California employers often require their employees to sign nondisclosure agreements protecting any “trade secrets” of the business. A trade secret can broadly refer to any information that is not generally known outside of the employer, such as customer lists, unpatented inventions, or formulas and processes used in producing the employer’s products. If a current or former employee “misappropriates” a trade secret, say by selling it to a rival company, the employer may take legal action by seeking an injunction or even monetary damages.

Appeals Court: Luxury Hotelier Did Not Take “Reasonable Steps” to Secure Allegedly Confidential Information

But an employer cannot broadly assert trade secret protection unless it has taken reasonable steps to secure any allegedly confidential information. A recent decision from the California Second District Court of Appeals, Belvedere Hostel Partnership v. Tasco, offers an example where an employer did not take such steps and a former employee managed to defeat a misappropriation claim.

The defendant in this case worked as a manager at the Peninsula Beverly Hills Hotel, a luxury hotel. The Peninsula claimed it maintained a confidential “database” of guest information, which the defendant had access to during his employment. The defendant also signed a confidentiality agreement, which among other provisions required him to “return all Hotel Materials” when his employment ended.

Although the defendant needed to access the Peninsula’s database regularly, even during his off-work hours, the employer did not provide him with a work laptop. Instead, the employer required the defendant to use his personal devices to send and receive work emails, as well as store copies of company-related documents.

At some point, the defendant decided to leave the Peninsula for a job with a competing luxury hotel, the Waldorf Astoria. A few months later, the Peninsula sued the defendant as well ass the developer of the Waldorf hotel, alleging they conspired to misappropriate Peninsula’s trade secrets. Essentially, Peninsula’s case was that the defendant failed to delete the work emails on his personal devices after he left the company, and this information was thus available to the Waldorf Astoria.

A California superior court judge denied Peninsula’s motion for a preliminary injunction against the defendants. The Second District upheld the judge’s decision. In its opinion, the appeals court explained that Peninsula “failed to take reasonable steps to keep its information confidential.” Peninsula’s position was that it made the defendant sign a confidentiality agreement and that was sufficient. But as both the trial judge and the Second District noted, given that Peninsula failed to provide the defendant with a work laptop and required him to work off-premises, it “had to know that [he] was accessing email outside of Peninsular’s network.” And yet the employer “took no efforts to retrieve the emails when [the defendant’ left Peninsula’s employ, further indicating they were not wrongfully misappropriated.”

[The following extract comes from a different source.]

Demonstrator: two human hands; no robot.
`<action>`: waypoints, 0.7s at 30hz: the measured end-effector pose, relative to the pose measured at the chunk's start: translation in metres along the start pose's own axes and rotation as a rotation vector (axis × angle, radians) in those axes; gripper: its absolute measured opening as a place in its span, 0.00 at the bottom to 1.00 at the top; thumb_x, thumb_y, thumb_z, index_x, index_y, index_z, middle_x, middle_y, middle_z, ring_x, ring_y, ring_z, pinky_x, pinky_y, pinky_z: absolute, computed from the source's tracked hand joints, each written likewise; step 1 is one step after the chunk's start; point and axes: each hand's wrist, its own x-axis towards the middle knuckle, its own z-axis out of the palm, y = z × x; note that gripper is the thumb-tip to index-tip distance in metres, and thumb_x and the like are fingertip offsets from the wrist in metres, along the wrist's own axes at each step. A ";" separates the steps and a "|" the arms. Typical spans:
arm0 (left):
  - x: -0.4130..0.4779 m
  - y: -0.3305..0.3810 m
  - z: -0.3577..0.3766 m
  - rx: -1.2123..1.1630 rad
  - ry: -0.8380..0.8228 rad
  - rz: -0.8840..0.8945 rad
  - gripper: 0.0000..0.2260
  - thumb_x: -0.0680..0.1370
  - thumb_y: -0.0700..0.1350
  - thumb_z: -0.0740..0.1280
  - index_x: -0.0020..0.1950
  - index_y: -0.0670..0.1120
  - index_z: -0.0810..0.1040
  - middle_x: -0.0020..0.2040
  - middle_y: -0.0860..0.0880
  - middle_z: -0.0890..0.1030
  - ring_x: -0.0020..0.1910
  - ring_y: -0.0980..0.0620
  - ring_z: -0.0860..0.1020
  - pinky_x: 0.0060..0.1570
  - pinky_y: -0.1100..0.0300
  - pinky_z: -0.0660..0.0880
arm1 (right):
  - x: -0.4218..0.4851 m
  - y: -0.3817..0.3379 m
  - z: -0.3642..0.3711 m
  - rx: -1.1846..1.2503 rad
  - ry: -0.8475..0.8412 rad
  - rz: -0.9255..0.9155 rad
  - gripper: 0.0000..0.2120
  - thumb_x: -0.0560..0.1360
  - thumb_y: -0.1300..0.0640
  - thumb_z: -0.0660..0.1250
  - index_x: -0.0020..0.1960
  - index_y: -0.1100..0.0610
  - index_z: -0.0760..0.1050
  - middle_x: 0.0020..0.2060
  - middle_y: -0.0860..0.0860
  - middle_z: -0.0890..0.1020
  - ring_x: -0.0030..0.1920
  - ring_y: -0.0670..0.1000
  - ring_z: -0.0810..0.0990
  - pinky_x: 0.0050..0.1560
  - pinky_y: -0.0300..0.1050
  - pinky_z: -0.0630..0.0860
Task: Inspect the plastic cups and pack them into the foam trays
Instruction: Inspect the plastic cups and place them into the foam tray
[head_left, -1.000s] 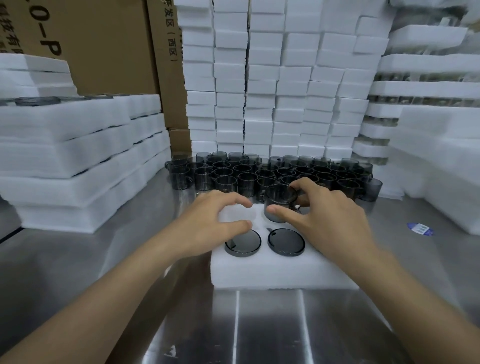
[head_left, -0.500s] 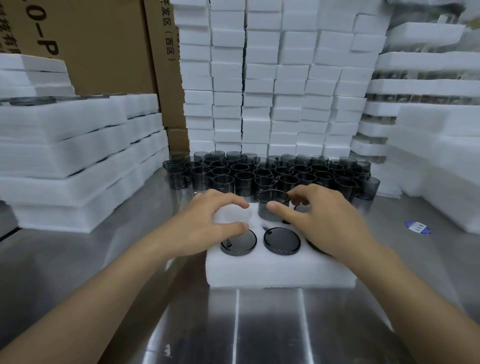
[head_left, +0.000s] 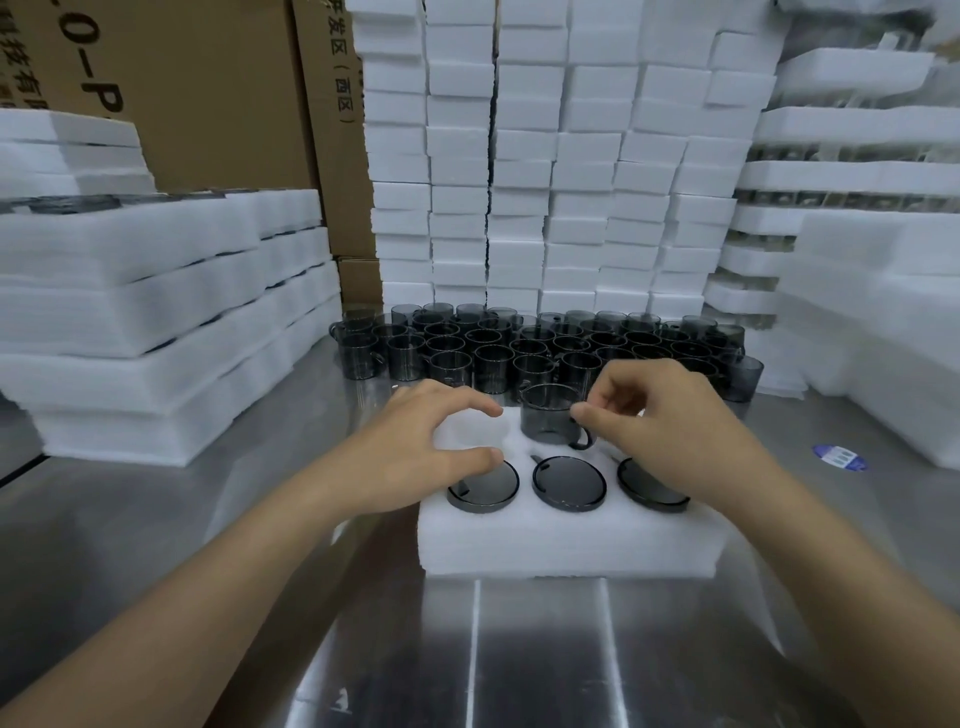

Do You Have Questions About Your Confidentiality or Nondisclosure Agreement?

If you are under a confidentiality or nondisclosure agreement with your current employer, it is important to understand what such contracts do–and do not–require both you and the employer to do once your employment has ended. If you have any questions about the provisions of your particular agreement, it is best to speak with a qualified California employment law attorney as soon as possible.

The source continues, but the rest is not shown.